PacVis: visualize pacman local database

PacVis
Demo of PacVis

Motivation for PacVis

I must admit that I love Arch Linux, largely because Arch Linux made me feel like I really own the whole system. In my Arch Linux system, I know clearly every package I have installed and why I installed it. I can find which package brings in a give file. A Debian/Fedora/openSUSE user with enough experience may achieve this with their favorite package manager too, but they must overcome a much higher complexity with their distro's fine-grinding packaging strategy. Usually they have 3 to 10 times more packages than Arch Linux on a similar setup. And with regard to packaging system, they must work with much more details than Arch's simple PKGBUILD based packaging.

Every user who successfully installed Arch Linux should have learned that, after the initial installation, you will only get a minimum setup. The most important step in the installation guide on ArchWiki is a command pactrap /​mnt base , which will use /​mnt as the filesystem root and call pacman -S base inside that root to install the whole base group. And that's basically all you will get after the install. The initial system has nearly nothing. Everything you need will be installed afterwards, manually by using pacman . It is nothing unnecessary, only for your own need.
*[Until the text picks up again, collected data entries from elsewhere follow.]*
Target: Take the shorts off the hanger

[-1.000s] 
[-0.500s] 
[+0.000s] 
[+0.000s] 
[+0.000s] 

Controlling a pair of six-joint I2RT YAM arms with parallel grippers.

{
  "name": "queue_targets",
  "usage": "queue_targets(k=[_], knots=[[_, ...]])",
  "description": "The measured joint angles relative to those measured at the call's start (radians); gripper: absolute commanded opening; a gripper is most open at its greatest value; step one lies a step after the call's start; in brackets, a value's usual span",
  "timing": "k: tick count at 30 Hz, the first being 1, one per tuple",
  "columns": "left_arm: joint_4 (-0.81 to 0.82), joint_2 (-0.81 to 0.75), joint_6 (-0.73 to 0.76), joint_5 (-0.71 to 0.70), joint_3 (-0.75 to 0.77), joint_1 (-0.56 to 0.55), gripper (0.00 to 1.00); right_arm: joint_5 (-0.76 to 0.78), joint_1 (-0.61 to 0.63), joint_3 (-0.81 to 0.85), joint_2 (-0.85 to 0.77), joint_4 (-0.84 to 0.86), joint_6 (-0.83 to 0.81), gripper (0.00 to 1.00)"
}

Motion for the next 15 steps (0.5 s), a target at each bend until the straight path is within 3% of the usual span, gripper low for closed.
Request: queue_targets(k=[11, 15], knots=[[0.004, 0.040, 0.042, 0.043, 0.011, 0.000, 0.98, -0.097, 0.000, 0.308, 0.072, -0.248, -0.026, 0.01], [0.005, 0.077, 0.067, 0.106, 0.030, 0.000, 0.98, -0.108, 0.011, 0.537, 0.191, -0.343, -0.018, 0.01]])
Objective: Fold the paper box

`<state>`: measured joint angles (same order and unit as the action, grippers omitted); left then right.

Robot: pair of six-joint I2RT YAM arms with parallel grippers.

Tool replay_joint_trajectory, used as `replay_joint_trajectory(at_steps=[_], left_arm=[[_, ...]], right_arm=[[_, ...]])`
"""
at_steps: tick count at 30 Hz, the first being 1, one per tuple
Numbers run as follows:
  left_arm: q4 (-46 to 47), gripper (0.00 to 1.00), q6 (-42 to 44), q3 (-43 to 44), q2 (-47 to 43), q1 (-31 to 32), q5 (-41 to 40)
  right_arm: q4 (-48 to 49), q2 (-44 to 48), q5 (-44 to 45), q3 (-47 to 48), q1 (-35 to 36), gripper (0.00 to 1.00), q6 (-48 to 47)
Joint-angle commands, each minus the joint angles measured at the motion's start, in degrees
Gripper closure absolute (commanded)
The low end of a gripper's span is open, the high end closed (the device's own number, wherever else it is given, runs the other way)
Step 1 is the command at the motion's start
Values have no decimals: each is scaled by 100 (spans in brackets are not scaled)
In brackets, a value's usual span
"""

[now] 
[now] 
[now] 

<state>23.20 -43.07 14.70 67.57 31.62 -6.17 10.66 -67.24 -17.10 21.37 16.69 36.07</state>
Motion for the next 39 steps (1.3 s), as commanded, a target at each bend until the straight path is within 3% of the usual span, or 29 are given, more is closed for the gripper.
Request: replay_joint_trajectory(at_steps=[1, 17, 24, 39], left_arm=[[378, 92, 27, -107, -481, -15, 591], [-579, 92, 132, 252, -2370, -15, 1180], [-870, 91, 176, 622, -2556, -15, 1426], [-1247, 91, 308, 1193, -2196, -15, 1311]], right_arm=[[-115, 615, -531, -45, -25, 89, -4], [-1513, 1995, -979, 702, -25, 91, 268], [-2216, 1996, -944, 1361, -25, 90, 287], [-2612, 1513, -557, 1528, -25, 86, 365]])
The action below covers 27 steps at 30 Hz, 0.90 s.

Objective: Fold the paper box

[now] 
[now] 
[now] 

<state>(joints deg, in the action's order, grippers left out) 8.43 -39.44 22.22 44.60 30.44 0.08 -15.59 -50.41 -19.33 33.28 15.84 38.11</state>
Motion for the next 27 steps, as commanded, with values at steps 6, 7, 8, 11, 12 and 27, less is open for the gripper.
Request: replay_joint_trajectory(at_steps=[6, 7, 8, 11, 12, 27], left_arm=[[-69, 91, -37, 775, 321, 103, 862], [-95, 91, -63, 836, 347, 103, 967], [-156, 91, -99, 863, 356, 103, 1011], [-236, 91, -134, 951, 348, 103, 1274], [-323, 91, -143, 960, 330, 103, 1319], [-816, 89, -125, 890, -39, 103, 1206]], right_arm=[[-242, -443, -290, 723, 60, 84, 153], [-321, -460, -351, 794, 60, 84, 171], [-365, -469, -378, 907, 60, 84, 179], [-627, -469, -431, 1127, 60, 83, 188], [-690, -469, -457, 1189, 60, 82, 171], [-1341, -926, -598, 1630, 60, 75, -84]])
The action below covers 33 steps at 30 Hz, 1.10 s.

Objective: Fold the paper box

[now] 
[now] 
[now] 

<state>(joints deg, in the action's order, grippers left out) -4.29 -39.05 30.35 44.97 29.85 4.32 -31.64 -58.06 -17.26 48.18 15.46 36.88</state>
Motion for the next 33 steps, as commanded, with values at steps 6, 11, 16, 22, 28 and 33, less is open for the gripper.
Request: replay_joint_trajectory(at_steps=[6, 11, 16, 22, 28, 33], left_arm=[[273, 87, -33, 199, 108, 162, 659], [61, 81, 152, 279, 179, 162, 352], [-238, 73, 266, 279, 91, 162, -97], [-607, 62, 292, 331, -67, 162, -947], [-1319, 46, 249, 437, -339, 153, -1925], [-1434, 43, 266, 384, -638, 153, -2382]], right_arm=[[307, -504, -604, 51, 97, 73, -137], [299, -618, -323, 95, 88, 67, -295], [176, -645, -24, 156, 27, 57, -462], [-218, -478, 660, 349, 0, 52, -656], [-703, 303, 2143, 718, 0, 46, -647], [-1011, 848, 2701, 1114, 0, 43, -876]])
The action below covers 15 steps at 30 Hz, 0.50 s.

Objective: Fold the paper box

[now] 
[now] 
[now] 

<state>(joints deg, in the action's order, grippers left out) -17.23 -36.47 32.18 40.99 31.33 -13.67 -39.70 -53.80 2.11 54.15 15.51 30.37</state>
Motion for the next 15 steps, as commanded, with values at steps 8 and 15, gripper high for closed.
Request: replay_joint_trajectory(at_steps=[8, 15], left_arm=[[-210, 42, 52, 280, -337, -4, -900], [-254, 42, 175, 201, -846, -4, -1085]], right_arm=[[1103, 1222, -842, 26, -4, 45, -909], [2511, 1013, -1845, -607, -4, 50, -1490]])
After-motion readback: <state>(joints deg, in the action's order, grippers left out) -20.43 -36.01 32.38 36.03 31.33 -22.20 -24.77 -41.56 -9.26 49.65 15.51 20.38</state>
But after using the system for a long time, there are unavoidably some packages inside the system which are installed and used for awhile and abandoned. They are like the old furnitures inside your house, taking space and covered by dusts. We have pacman -Qtd to help you find all orphan packages, namely those installed as dependency for other packages once but not needed for now , but for manually installed packages, we have no good tool but manually checking them one by one.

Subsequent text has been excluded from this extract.